§ What you should do
Report every line of the material that contains the string "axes".

--- START ---

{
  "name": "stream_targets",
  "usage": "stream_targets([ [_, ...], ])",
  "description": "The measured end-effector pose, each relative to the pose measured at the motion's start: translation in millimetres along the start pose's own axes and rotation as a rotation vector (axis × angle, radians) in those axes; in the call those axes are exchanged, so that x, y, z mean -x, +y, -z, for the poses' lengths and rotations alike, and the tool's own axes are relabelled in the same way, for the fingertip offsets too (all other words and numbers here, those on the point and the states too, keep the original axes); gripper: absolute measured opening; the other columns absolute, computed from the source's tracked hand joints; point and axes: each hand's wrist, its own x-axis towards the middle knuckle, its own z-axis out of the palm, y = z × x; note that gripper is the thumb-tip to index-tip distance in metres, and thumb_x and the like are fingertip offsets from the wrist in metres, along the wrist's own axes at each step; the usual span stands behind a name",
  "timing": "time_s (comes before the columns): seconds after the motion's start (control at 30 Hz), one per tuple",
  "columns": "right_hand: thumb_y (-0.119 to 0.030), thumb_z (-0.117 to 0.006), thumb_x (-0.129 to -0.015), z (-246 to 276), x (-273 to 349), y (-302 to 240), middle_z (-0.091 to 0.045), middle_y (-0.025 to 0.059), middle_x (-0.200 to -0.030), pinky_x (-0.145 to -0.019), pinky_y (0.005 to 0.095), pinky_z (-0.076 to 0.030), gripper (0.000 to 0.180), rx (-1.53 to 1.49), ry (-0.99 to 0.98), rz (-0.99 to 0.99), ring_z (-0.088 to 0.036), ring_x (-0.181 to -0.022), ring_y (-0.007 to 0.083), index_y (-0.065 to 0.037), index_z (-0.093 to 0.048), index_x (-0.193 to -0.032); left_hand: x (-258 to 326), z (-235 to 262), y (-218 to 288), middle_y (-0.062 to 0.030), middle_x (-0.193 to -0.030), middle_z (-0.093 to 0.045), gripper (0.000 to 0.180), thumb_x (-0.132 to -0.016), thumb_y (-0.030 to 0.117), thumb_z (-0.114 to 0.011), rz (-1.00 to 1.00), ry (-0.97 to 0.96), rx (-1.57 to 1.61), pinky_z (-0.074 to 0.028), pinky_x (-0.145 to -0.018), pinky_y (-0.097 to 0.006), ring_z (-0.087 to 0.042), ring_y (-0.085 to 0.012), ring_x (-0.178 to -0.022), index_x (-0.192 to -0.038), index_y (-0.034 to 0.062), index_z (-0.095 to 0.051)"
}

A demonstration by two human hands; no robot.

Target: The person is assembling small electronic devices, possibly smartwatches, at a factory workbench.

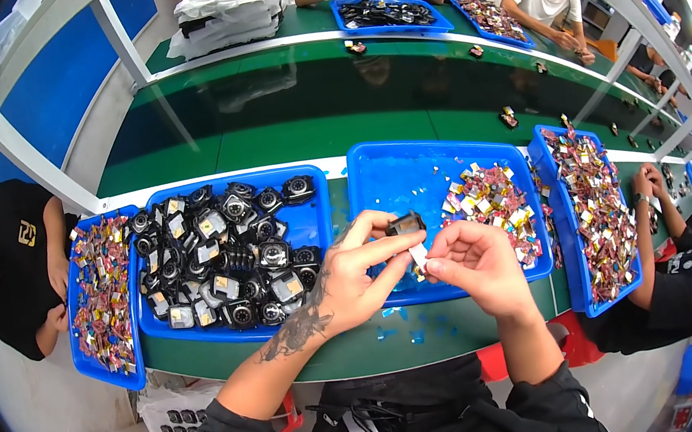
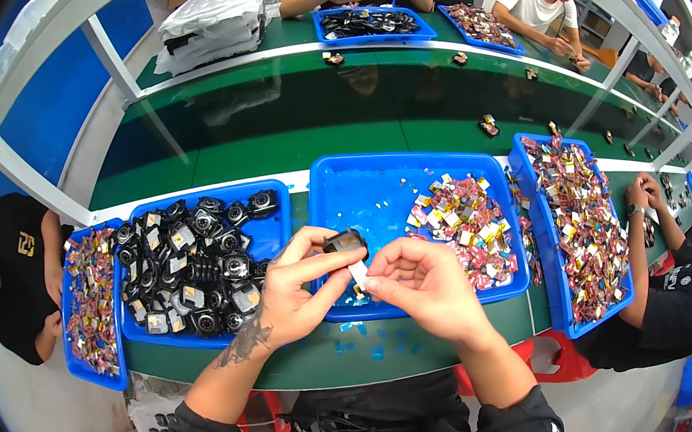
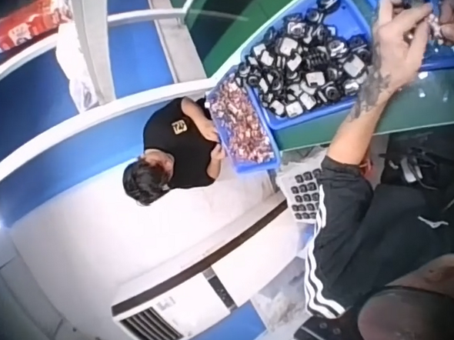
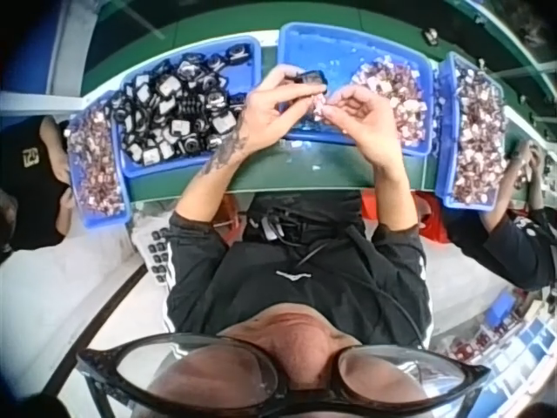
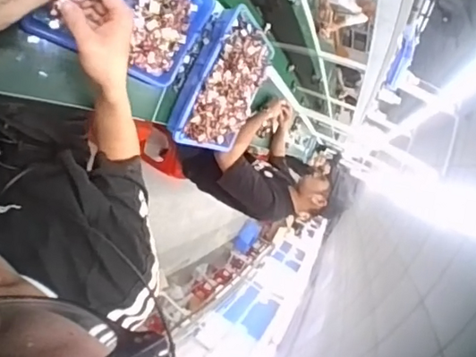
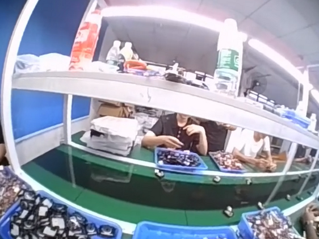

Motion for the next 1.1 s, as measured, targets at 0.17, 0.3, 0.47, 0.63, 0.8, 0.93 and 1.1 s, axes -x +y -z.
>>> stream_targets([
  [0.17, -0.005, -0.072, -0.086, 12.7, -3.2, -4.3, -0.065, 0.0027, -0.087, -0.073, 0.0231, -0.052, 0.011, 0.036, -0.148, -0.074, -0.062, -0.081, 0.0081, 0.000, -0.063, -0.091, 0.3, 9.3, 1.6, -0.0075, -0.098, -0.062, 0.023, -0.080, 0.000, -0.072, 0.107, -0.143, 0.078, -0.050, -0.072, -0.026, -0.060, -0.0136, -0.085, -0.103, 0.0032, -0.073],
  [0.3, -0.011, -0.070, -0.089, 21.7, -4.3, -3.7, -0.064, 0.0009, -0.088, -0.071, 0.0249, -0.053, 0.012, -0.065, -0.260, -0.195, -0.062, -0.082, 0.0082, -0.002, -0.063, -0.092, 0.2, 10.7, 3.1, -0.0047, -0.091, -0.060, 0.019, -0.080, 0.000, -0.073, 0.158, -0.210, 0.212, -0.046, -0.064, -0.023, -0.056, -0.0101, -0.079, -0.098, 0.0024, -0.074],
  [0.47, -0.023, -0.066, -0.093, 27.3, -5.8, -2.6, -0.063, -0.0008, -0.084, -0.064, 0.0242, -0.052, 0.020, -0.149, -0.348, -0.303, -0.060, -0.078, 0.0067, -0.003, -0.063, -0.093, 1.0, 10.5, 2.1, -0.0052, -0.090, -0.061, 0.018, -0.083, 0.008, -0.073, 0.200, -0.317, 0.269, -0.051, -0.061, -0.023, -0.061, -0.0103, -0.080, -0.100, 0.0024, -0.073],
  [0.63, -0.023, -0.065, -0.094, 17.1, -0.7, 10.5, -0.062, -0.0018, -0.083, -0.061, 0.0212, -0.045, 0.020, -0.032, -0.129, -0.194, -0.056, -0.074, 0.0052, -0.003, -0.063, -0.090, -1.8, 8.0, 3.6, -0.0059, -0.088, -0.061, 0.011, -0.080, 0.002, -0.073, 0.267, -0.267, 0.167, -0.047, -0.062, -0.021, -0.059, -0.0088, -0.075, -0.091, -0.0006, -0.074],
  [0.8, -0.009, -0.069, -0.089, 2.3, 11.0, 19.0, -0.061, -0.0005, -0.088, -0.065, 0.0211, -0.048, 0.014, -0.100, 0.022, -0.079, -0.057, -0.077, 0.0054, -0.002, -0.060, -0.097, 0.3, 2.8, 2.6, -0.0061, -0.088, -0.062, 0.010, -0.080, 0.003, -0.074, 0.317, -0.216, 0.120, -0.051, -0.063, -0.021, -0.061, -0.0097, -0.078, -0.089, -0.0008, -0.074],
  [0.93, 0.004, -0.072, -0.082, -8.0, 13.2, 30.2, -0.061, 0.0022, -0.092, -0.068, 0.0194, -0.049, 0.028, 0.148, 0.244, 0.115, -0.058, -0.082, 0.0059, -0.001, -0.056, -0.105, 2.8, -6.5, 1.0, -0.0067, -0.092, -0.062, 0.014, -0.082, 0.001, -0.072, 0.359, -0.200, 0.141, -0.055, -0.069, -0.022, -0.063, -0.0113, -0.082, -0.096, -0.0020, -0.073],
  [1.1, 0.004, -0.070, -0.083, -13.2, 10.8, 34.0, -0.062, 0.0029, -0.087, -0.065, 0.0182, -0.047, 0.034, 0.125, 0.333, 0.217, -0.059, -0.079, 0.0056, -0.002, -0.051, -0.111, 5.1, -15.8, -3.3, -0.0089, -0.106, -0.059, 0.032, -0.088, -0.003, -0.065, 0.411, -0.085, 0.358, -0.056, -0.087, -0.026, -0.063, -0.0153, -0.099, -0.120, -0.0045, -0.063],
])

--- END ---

§ Result for this task
  "description": "The measured end-effector pose, each relative to the pose measured at the motion's start: translation in millimetres along the start pose's own axes and rotation as a rotation vector (axis × angle, radians) in those axes; in the call those axes are exchanged, so that x, y, z mean -x, +y, -z, for the poses' lengths and rotations alike, and the tool's own axes are relabelled in the same way, for the fingertip offsets too (all other words and numbers here, those on the point and the states too, keep the original axes); gripper: absolute measured opening; the other columns absolute, computed from the source's tracked hand joints; point and axes: each hand's wrist, its own x-axis towards the middle knuckle, its own z-axis out of the palm, y = z × x; note that gripper is the thumb-tip to index-tip distance in metres, and thumb_x and the like are fingertip offsets from the wrist in metres, along the wrist's own axes at each step; the usual span stands behind a name",
Motion for the next 1.1 s, as measured, targets at 0.17, 0.3, 0.47, 0.63, 0.8, 0.93 and 1.1 s, axes -x +y -z.

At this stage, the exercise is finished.